EXERCISE DETAILS: Your output should be the lines of the data that follow, reproduced exactly from the first through the line bearing "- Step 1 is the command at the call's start".

(Source data)

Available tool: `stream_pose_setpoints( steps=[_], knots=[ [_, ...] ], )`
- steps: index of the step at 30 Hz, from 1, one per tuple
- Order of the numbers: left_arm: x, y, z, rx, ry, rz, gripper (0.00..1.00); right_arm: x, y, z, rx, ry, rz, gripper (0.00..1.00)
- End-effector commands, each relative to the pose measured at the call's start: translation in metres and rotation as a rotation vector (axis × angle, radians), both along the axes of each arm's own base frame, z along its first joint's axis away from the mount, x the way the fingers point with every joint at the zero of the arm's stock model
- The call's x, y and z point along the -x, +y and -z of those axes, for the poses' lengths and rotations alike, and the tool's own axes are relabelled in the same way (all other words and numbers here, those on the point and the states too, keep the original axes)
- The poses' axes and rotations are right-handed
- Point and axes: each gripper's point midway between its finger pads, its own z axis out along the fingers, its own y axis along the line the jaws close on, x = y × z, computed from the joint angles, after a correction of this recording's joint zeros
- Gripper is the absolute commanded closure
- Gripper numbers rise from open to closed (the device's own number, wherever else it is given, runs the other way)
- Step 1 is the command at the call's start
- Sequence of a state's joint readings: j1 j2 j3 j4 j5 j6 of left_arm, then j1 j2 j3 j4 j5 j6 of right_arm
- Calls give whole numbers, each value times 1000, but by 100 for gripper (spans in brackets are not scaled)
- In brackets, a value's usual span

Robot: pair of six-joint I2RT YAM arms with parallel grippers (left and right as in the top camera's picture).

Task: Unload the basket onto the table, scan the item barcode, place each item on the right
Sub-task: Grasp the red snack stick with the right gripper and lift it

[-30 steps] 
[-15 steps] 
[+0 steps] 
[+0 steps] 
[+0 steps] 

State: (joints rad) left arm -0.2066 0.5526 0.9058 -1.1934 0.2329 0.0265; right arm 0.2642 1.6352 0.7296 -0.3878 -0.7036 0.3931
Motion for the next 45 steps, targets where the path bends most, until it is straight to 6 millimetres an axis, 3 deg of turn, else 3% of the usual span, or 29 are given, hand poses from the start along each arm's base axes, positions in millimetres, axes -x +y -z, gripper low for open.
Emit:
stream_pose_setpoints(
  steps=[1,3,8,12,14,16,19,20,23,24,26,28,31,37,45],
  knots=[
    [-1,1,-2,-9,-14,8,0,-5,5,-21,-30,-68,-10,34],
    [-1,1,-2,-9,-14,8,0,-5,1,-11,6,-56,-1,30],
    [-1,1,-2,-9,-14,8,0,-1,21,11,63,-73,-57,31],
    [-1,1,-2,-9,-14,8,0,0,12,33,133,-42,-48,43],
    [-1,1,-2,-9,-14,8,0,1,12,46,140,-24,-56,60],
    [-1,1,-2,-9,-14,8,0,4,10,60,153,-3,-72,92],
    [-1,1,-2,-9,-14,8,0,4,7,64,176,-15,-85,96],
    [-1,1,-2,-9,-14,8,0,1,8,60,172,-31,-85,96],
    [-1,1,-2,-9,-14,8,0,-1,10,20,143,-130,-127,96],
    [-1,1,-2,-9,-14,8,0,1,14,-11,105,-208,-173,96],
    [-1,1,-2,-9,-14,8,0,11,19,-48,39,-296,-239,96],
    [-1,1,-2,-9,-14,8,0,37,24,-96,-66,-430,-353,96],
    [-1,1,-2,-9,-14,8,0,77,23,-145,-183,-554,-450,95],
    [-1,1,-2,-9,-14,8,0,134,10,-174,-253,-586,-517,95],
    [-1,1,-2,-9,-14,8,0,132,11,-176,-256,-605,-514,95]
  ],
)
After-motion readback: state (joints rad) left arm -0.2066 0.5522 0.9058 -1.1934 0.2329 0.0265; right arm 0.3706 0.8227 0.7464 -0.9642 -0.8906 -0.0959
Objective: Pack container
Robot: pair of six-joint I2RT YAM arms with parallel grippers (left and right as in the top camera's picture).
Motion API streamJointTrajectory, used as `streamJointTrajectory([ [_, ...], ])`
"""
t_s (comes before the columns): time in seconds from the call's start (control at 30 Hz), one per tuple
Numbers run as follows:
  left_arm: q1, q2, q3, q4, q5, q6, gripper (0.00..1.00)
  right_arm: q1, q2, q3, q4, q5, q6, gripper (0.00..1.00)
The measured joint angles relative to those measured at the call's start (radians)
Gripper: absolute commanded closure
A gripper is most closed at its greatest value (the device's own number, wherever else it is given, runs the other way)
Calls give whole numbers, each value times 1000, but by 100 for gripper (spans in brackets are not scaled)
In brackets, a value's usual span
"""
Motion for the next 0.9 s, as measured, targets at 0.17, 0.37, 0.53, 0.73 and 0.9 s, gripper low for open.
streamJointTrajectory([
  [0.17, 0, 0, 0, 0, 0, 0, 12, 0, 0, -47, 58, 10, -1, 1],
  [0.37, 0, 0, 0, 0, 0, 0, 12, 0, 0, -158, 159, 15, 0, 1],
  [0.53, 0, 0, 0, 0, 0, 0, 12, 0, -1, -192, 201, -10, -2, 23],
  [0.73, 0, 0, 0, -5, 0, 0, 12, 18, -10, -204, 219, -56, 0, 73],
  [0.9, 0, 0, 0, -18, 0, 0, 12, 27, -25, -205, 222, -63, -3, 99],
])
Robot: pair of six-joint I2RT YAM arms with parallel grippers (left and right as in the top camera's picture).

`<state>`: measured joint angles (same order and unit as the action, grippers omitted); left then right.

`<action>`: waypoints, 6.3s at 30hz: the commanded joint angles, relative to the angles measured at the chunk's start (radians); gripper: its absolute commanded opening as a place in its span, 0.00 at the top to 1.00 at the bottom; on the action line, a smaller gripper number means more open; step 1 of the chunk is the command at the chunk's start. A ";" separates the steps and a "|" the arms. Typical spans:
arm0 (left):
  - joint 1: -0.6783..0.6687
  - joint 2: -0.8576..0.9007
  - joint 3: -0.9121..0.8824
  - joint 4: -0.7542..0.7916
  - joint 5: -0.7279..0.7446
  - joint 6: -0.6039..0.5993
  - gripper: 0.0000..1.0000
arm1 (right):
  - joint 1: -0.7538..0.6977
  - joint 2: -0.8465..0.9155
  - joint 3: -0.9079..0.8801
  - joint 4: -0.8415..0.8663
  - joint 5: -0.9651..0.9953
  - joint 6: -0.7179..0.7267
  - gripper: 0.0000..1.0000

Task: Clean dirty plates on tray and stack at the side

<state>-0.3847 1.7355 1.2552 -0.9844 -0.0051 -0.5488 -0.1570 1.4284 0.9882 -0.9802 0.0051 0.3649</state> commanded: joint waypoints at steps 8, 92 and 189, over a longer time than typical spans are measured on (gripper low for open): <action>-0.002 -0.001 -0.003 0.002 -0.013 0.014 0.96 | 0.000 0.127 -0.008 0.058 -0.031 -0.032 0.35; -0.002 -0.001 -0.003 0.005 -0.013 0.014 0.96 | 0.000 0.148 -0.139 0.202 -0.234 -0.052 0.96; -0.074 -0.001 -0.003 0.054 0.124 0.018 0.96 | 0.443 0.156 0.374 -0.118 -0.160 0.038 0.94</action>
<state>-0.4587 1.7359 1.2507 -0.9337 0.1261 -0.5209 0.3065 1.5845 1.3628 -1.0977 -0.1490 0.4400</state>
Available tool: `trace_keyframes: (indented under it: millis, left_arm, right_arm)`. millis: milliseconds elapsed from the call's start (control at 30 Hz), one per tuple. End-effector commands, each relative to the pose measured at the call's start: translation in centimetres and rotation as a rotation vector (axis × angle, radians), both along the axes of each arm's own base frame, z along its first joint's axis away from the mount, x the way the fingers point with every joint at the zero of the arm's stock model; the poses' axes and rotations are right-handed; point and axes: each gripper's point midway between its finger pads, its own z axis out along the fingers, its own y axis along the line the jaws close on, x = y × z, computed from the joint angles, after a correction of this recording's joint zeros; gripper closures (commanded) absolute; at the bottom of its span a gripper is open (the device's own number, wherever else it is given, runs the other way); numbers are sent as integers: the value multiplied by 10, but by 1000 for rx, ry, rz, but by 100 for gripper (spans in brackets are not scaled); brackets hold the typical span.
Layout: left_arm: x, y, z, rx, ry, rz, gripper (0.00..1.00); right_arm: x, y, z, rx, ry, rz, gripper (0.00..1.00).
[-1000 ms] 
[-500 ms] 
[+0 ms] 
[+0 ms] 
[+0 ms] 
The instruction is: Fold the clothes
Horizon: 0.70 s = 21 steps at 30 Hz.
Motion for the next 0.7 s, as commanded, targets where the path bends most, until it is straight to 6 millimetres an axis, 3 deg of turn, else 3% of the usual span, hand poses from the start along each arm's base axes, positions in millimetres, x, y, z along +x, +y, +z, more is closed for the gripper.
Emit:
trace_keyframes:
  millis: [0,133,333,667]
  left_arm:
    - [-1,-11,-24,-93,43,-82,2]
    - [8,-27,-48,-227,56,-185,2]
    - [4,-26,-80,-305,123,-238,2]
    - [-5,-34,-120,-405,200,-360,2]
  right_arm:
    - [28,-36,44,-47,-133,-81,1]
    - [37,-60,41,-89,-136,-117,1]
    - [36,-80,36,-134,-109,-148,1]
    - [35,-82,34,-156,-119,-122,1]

WRITTEN SOLUTION:
Available tool: `stream_pose_setpoints( steps=[_], knots=[ [_, ...] ], )`
- steps: index of the step at 30 Hz, from 1, one per tuple
- Order of the numbers: left_arm: x, y, z, rx, ry, rz, gripper (0.00..1.00); right_arm: x, y, z, rx, ry, rz, gripper (0.00..1.00)
- End-effector commands, each relative to the pose measured at the call's start: translation in metres and rotation as a rotation vector (axis × angle, radians), both along the axes of each arm's own base frame, z along its first joint's axis away from the mount, x the way the fingers point with every joint at the zero of the arm's stock model
- The call's x, y and z point along the -x, +y and -z of those axes, for the poses' lengths and rotations alike, and the tool's own axes are relabelled in the same way (all other words and numbers here, those on the point and the states too, keep the original axes)
- The poses' axes and rotations are right-handed
- Point and axes: each gripper's point midway between its finger pads, its own z axis out along the fingers, its own y axis along the line the jaws close on, x = y × z, computed from the joint angles, after a correction of this recording's joint zeros
- Gripper is the absolute commanded closure
- Gripper numbers rise from open to closed (the device's own number, wherever else it is given, runs the other way)
- Step 1 is the command at the call's start

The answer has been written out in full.